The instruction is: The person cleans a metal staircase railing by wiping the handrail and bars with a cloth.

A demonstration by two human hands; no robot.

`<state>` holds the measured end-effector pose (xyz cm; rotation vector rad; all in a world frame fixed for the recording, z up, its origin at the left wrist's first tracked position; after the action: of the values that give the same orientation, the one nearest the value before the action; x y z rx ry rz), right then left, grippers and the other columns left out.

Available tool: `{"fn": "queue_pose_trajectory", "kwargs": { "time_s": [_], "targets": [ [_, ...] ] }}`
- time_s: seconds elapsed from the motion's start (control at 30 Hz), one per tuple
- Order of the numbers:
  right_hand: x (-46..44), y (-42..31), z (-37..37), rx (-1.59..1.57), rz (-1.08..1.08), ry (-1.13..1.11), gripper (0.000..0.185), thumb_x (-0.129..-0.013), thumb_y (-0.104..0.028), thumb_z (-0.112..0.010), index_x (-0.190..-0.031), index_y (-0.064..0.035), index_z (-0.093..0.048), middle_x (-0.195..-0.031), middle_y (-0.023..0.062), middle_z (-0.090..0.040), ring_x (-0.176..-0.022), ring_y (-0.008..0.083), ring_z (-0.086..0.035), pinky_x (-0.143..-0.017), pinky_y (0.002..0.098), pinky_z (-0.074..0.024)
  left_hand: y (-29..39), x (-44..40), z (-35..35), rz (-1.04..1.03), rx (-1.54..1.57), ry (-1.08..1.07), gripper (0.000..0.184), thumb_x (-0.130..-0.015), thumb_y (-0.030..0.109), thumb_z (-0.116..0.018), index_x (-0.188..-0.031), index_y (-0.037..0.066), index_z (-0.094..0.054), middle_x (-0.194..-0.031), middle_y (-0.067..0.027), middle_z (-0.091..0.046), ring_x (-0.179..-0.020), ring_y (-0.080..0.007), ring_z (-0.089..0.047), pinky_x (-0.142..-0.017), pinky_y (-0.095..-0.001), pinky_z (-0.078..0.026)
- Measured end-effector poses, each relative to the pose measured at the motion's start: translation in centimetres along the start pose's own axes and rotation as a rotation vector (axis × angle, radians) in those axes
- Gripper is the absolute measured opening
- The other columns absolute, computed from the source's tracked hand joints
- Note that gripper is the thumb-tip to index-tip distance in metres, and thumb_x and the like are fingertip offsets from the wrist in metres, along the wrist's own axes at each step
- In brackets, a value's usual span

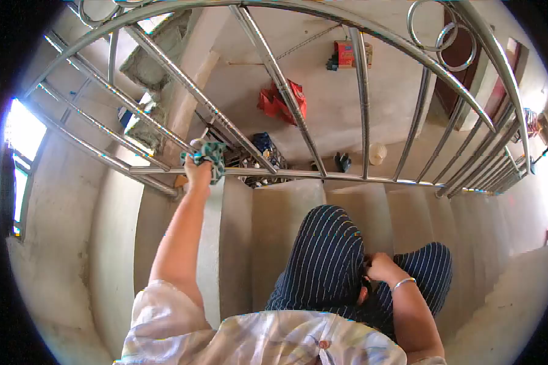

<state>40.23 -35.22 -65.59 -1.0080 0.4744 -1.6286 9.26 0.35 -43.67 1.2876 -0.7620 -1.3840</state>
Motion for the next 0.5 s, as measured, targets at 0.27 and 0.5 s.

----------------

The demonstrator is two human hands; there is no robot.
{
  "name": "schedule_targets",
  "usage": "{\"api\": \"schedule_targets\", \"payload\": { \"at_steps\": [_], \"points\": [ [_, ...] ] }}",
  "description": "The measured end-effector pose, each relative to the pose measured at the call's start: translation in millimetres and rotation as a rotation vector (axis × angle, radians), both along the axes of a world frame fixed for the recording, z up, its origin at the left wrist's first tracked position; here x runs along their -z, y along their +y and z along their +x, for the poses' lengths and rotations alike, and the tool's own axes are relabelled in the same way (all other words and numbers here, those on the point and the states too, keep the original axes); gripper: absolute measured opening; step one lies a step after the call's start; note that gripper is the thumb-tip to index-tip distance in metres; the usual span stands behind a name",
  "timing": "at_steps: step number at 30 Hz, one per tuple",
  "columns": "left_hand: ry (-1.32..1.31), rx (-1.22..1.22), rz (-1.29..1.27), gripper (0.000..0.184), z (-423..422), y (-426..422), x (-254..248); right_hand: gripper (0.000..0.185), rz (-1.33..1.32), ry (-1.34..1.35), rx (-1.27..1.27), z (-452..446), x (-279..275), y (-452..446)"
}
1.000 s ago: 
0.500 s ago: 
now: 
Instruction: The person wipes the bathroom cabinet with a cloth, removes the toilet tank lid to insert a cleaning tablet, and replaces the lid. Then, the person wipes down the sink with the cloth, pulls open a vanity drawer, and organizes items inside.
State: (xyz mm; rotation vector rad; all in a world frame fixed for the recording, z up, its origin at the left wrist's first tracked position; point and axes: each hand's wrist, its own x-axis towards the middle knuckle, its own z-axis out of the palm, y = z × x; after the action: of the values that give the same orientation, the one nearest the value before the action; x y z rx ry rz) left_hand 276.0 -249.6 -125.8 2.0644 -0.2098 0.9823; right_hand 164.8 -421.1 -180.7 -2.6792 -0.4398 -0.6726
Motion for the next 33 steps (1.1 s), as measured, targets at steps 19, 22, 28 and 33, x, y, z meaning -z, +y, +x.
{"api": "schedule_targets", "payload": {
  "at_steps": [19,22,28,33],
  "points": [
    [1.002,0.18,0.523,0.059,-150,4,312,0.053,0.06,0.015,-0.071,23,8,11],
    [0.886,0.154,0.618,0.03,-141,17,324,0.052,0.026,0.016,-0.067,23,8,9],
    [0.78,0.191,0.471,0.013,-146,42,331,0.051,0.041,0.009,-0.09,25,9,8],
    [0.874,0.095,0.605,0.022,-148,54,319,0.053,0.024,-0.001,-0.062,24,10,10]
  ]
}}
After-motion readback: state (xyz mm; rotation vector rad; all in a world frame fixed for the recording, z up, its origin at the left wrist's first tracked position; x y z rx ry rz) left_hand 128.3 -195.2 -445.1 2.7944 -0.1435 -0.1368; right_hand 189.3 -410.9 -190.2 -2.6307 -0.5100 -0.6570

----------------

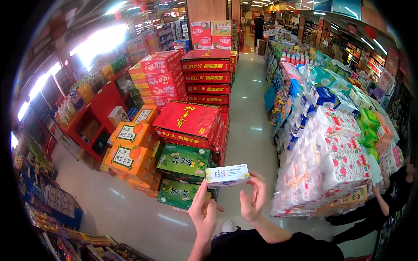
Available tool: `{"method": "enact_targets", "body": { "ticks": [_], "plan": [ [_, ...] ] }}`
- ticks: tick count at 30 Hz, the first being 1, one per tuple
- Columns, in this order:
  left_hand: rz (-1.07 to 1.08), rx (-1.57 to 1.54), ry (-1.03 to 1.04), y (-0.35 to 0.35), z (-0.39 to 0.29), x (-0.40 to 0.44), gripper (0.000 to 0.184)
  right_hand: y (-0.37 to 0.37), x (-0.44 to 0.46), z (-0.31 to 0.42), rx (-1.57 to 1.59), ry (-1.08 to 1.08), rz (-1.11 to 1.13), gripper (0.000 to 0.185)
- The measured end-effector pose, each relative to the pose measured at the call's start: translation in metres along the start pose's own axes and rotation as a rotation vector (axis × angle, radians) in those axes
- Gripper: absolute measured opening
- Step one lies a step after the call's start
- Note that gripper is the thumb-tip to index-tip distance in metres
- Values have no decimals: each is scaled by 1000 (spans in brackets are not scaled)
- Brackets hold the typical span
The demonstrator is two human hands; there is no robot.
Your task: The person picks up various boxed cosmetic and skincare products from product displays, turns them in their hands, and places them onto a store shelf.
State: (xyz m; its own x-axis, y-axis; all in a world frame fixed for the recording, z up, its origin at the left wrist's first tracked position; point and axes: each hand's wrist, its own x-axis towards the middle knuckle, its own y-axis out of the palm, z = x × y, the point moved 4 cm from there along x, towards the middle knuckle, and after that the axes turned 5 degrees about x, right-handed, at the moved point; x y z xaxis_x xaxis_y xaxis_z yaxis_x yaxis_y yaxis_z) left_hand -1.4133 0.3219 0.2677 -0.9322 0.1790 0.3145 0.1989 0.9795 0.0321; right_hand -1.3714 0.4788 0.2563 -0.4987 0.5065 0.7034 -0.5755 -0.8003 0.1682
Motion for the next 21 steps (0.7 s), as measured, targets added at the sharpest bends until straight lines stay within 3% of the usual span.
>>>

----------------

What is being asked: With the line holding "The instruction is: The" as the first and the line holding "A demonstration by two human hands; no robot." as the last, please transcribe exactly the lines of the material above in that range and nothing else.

Result:
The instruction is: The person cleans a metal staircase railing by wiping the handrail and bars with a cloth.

A demonstration by two human hands; no robot.

Nothing more is required for this answer.